BACKGROUND: Medical education outcomes and clinical data exist in multiple unconnected databases, resulting in 3 problems: (1) it is difficult to connect learner outcomes with patient outcomes, (2) learners cannot be easily tracked over time through the education-training-practice continuum, and (3) no standard methodology ensures quality and privacy of the data.
OBJECTIVE: The purpose of this study was to develop a Medical Education Outcomes Center (MEOC) to integrate education data and to build a framework to standardize the intake and processing of requests for using these data.
METHODS: An inventory of over 100 data sources owned or utilized by the medical school was conducted, and nearly 2 dozen of these data sources have been vetted and integrated into the MEOC. In addition, the American Medical Association (AMA) Physician Masterfile data of the University of Minnesota Medical School (UMMS) graduates were linked to the data from the National Provider Identifier (NPI) registry to develop a mechanism to connect alumni practice data to education data.
RESULTS: Over 160 data requests have been fulfilled, culminating in a range of outcomes analyses, including support of accreditation efforts. The MEOC received data on 13,092 UMMS graduates in the AMA Physician Masterfile and could link 10,443 with NPI numbers and began to explore their practice demographics. The technical and operational work to expand the MEOC continues.

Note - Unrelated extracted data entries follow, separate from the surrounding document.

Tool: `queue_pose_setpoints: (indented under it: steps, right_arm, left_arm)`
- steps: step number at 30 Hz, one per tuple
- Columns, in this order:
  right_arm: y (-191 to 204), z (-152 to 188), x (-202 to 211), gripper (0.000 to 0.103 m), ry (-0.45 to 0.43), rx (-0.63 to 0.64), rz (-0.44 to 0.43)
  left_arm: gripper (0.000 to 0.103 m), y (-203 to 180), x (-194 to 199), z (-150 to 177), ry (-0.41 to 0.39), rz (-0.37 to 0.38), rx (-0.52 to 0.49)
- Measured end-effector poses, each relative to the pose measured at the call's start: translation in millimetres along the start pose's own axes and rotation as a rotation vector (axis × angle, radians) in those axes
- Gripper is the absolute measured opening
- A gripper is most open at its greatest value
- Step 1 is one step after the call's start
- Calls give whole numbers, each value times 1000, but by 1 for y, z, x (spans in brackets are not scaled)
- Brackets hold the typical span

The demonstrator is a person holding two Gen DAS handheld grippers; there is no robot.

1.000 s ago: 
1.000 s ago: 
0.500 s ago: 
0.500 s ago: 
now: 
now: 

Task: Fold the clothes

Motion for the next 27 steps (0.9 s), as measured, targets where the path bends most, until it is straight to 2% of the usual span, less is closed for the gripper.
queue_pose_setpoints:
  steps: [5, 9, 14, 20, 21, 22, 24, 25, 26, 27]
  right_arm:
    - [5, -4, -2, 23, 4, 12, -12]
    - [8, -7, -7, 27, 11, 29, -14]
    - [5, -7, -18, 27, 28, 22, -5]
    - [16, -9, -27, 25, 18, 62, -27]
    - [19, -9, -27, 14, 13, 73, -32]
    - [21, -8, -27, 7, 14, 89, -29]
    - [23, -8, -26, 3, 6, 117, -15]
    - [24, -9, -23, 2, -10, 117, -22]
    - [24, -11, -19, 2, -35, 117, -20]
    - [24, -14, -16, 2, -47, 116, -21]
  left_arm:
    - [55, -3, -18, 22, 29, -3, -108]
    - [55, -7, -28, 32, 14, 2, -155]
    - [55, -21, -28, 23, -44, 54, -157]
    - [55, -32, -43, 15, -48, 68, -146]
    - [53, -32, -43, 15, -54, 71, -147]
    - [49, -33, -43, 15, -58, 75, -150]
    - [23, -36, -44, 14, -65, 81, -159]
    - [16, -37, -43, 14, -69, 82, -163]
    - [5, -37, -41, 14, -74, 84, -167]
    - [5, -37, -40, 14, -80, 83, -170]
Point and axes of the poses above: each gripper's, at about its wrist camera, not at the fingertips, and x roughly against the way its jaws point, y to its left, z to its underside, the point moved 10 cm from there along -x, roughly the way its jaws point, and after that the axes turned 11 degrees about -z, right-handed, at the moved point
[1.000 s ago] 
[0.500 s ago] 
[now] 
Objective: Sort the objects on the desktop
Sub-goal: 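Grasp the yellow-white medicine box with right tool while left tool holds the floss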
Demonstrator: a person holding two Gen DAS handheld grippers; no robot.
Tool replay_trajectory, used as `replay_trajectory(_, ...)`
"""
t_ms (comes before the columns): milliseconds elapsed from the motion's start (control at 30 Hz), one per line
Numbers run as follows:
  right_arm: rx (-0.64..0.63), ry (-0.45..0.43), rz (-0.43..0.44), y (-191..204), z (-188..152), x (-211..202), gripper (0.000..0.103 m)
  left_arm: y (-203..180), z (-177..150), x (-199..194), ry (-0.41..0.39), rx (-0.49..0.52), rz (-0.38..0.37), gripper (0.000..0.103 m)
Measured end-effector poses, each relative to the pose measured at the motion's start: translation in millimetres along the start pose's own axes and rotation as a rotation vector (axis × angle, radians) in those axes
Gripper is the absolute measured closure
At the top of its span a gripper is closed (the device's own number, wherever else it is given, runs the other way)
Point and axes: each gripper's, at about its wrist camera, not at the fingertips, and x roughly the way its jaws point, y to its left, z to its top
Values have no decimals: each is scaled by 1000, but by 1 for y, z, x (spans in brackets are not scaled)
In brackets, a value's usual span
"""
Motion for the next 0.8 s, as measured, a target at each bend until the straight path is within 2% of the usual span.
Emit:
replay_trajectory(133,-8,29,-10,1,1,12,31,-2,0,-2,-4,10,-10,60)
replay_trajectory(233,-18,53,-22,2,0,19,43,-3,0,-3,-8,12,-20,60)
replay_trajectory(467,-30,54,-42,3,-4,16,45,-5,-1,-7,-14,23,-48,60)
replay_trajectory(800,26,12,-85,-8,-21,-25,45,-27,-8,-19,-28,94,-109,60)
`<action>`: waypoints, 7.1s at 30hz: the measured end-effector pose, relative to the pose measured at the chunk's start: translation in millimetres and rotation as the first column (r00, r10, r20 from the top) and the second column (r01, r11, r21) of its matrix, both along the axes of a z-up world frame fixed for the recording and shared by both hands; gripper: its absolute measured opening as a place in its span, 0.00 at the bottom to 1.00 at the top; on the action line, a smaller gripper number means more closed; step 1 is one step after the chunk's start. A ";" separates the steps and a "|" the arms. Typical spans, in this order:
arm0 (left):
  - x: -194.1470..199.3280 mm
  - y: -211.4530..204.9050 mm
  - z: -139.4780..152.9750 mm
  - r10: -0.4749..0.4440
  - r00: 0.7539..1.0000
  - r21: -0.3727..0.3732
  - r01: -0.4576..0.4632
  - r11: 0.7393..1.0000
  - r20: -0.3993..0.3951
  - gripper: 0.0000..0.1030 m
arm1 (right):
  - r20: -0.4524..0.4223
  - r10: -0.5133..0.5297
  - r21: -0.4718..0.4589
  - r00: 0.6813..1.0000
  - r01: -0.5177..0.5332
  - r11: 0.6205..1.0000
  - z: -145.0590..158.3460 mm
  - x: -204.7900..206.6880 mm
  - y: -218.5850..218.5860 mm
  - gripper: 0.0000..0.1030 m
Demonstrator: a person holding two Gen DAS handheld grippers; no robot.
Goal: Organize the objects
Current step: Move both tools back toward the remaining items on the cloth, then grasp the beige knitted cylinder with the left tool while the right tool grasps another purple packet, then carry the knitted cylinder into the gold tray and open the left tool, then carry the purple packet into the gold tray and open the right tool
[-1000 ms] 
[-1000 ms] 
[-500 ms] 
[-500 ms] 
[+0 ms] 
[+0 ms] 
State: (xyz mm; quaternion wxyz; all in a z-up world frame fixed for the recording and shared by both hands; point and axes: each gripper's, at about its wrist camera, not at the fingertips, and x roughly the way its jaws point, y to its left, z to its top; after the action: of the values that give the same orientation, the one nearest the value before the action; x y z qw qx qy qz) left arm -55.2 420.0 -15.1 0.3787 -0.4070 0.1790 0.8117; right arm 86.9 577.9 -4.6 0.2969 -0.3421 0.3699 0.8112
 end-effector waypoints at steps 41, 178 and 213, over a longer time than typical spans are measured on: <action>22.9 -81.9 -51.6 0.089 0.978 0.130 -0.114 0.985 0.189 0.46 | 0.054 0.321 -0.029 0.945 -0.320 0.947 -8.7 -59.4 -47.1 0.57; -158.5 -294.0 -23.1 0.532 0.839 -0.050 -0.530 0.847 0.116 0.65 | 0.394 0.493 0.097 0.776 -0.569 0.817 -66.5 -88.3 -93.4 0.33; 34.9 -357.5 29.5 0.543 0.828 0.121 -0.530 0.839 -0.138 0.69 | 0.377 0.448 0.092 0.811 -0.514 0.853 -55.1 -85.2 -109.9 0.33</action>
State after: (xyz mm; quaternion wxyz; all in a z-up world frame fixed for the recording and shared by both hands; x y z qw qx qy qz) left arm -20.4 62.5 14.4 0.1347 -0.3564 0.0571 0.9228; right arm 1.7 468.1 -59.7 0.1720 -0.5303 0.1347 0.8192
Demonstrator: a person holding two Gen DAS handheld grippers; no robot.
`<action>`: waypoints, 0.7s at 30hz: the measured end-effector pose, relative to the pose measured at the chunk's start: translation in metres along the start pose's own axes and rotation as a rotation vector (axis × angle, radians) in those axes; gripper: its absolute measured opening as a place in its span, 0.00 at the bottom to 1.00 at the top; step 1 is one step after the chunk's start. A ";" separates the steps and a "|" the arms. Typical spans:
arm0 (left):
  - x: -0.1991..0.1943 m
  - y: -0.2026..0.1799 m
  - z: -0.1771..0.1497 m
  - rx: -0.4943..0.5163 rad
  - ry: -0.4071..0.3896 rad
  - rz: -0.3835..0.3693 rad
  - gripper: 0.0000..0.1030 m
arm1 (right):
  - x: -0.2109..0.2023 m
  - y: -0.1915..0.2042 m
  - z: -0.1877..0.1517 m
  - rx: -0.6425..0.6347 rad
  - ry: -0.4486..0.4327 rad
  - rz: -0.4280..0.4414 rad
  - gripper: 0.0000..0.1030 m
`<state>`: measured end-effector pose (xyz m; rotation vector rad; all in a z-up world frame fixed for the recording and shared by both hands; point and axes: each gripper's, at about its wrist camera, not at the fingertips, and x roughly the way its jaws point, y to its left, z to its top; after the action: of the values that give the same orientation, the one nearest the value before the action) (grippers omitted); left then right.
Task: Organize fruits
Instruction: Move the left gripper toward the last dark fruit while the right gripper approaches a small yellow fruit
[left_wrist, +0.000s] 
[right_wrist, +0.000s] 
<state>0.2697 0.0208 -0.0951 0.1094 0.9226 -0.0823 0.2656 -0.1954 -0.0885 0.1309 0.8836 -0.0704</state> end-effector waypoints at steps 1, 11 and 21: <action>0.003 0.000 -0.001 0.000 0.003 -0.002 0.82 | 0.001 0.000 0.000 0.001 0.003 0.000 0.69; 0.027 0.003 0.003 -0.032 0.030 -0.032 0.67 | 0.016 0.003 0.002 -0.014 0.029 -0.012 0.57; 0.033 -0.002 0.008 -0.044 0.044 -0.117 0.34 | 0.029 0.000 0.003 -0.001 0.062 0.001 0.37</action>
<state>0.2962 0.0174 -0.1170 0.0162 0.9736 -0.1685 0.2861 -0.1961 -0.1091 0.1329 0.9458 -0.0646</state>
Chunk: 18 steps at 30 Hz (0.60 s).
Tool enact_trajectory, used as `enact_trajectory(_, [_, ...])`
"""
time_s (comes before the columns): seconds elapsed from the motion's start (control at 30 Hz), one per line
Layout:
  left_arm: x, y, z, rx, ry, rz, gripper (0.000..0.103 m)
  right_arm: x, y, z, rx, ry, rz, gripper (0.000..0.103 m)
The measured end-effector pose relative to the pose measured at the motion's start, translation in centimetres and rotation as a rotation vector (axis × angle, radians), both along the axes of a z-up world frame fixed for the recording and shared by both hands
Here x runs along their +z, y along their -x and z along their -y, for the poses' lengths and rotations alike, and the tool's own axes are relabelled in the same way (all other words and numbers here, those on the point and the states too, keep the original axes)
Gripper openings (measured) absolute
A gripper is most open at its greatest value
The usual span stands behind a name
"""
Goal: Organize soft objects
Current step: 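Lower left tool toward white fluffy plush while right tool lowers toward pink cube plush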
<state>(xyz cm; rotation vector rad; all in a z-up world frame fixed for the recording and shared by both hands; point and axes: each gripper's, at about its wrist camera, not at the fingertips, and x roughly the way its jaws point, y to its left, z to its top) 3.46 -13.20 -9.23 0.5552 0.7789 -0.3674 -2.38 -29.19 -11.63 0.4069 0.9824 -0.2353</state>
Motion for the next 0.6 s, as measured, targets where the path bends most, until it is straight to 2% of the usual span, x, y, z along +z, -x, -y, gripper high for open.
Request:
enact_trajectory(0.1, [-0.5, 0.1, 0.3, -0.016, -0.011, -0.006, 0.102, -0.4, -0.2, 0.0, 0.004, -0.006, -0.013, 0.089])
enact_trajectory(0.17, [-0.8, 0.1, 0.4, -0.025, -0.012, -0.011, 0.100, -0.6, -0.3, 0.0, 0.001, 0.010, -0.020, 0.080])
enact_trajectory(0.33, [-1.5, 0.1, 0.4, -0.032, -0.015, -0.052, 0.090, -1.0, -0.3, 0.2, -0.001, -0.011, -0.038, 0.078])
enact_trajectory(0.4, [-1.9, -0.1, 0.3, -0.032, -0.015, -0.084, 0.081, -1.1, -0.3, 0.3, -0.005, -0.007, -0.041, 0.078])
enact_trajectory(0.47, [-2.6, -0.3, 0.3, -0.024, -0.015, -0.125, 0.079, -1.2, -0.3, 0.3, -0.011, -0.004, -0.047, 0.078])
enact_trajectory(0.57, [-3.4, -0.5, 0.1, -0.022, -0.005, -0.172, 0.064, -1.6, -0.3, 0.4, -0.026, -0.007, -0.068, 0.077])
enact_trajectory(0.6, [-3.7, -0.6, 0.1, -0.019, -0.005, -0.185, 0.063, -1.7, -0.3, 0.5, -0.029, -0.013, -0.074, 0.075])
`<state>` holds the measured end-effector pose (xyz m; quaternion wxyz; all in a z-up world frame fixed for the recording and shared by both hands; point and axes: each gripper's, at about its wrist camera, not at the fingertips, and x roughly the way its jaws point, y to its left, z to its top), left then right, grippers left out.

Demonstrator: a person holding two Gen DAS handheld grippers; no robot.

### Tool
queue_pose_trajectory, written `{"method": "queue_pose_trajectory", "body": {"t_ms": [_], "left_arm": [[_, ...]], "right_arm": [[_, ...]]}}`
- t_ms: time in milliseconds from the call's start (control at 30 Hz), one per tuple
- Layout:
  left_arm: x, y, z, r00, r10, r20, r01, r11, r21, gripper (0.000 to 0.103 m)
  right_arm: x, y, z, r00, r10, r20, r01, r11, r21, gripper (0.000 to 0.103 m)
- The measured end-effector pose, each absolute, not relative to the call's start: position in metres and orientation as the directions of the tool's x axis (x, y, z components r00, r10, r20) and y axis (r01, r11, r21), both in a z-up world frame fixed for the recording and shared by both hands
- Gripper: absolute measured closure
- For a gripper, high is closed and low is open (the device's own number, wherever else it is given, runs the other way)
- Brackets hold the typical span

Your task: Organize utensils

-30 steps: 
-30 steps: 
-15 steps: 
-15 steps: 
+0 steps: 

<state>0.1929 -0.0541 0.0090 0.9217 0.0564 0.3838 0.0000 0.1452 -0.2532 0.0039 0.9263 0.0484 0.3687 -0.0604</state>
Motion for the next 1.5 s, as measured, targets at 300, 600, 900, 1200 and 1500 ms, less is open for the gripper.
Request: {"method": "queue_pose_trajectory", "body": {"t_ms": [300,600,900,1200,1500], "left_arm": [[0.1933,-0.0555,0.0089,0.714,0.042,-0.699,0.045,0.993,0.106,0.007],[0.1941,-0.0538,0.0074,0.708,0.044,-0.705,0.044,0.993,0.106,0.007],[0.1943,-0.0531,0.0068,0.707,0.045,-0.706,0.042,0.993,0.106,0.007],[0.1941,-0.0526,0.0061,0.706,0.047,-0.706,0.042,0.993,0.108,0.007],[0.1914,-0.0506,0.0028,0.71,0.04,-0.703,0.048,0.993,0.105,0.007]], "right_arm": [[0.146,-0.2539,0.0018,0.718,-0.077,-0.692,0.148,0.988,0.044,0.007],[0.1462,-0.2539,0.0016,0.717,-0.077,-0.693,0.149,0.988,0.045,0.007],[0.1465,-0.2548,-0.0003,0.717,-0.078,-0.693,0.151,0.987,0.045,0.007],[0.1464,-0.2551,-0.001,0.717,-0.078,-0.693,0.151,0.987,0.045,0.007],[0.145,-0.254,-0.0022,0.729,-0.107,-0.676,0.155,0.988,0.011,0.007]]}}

Next steps are to link the educational data to the clinical practice data through NPI numbers to assess the effectiveness of our medical education programs by the clinical outcomes of our graduates.
CONCLUSIONS: The MEOC provides a replicable framework to allow other schools to more effectively operate their programs and drive innovation.
Bibliographical noteFunding Information:
The authors wish to thank the staff, faculty, and leaders at the UMMS for their work toward educating our learners and helpful discussions related to the MEOC and our overall goals for this project. The authors would like to specially thank Robert Englander for his review of the manuscript. Funding support was provided by the UMMS. The AMA is the source for the raw physician data; tables and tabulations were prepared by the MEOC using the AMA Masterfile data. APJO received grant funding from the Josiah H Macy Jr Foundation to develop curriculum to improve diagnosis and from the Gordon and Betty Moore Foundation to study improving diagnosis through feedback.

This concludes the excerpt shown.